Assigned task: I would like each line of the data that holds the word "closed" copied out.

○ ○ ○ ○ ○

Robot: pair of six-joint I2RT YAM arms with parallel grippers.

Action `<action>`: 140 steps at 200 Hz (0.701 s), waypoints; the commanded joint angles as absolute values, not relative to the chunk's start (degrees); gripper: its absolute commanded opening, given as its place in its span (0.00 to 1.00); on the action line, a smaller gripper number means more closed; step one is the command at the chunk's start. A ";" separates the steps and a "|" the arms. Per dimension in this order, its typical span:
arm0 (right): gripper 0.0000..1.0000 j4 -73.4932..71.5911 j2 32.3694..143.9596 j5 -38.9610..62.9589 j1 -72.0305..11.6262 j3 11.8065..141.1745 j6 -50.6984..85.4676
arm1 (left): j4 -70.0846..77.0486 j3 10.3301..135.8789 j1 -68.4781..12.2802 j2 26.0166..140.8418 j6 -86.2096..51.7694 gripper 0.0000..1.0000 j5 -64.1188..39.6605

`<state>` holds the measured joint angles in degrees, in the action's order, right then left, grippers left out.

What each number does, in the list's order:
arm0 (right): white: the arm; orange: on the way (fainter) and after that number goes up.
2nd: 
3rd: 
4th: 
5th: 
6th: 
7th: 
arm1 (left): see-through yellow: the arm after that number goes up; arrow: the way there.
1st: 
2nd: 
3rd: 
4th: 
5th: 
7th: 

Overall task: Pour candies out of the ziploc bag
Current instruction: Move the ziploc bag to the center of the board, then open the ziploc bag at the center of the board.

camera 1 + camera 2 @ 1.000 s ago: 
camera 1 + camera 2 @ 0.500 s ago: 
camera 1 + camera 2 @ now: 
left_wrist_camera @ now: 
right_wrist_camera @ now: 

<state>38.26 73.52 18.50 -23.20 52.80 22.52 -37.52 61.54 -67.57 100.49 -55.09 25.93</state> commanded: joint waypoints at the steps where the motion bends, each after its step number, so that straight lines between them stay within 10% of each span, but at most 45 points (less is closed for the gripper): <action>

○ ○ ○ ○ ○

Your response:
Action `<action>`: 140 steps at 200 Hz (0.701 s), waypoints; the commanded joint angles as absolute values, not relative to the chunk's start (degrees); gripper: its absolute commanded opening, given as its place in its span (0.00 to 1.00); on the action line, a smaller gripper number means more closed; step one is the command at the chunk's start. A ";" separates the steps and a "|" the arms. Per dimension in this order, its typical span:
<state>38.26 73.52 18.50 -23.20 52.80 22.52 -37.52 61.54 -67.57 100.49 -55.09 25.93</state> commanded: joint waypoints at the steps where the motion bends, each after its step number, so that straight lines between them stay within 10% of each span, but at most 45 points (less is closed for the gripper): <action>

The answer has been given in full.